When Controversy Comes to CampusPosted April 9th, 2008 by Mary Martin
Most recently, it’s been in the news that three OSU baseball players allegedly fired guns into the home of another during “target practice”. I’m now viewing this incident as an outsider instead of an insider, but I feel like it helps me to gain perspective on incidents that happen on my own campus.
Whenever athletes, particularly high-profile/scholarship athletes, allegedly violate the student code of conduct, it causes major controversy on the campus. Suddenly, the media is on every corner, the Office of Student Conduct/Judicial Affairs is bombarded by phone calls and emails. Some of these phone calls and emails are harassing and threatening for the professionals who work with these students on a daily basis.
FERPA, the Family Education Rights and Privacy Act, makes this all the more difficult because we are prohibited from responding to calls, emails, and media attention. Should we say anything regarding those students’ cases, or potential cases, we can be both sued and/or terminated. On the flip side, the media and the campus community will continue to speculate and create controversy, whether or not that controversy is warranted.
So, we need to create some sort of balance–how do we do this without compromising our integrity as professionals and the privacy rights of our students?
One crucial partnership in this solution, especially at high-profile athletic schools, seems fairly obvious; we need to create strong and lasting partnerships with our athletic departments.
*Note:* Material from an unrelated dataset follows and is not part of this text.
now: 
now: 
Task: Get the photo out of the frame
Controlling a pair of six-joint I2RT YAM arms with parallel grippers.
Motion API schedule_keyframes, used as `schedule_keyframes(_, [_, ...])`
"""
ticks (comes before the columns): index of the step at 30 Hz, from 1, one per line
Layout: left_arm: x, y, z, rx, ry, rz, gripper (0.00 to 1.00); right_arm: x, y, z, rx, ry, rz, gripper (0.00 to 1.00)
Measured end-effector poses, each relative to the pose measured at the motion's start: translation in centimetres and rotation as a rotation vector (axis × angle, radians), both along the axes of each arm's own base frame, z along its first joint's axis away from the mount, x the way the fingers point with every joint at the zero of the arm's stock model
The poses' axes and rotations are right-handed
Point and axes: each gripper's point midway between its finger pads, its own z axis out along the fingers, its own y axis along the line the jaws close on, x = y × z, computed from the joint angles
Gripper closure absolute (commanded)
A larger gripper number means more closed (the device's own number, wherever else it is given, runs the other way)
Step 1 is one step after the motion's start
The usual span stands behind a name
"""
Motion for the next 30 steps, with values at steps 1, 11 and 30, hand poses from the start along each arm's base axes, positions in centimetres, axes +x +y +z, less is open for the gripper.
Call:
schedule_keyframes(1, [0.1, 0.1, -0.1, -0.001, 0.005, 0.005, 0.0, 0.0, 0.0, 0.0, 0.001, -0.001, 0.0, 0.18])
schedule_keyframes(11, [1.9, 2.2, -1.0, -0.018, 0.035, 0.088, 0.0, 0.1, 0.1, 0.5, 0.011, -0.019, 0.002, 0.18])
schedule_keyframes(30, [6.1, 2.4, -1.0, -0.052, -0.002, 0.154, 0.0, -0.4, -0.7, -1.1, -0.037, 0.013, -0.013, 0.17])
How do we accomplish this task? It seems simple because we all have one common goal in mind: the welfare of our students. So, to all of you student affairs types, and to all of you athletic department types, we’re all playing in the same sandbox. Can we find a way to play together? It’s no secret that there are biases and stereotypes on behalf of both departments, but can we use our common goals to create a healthier campus culture?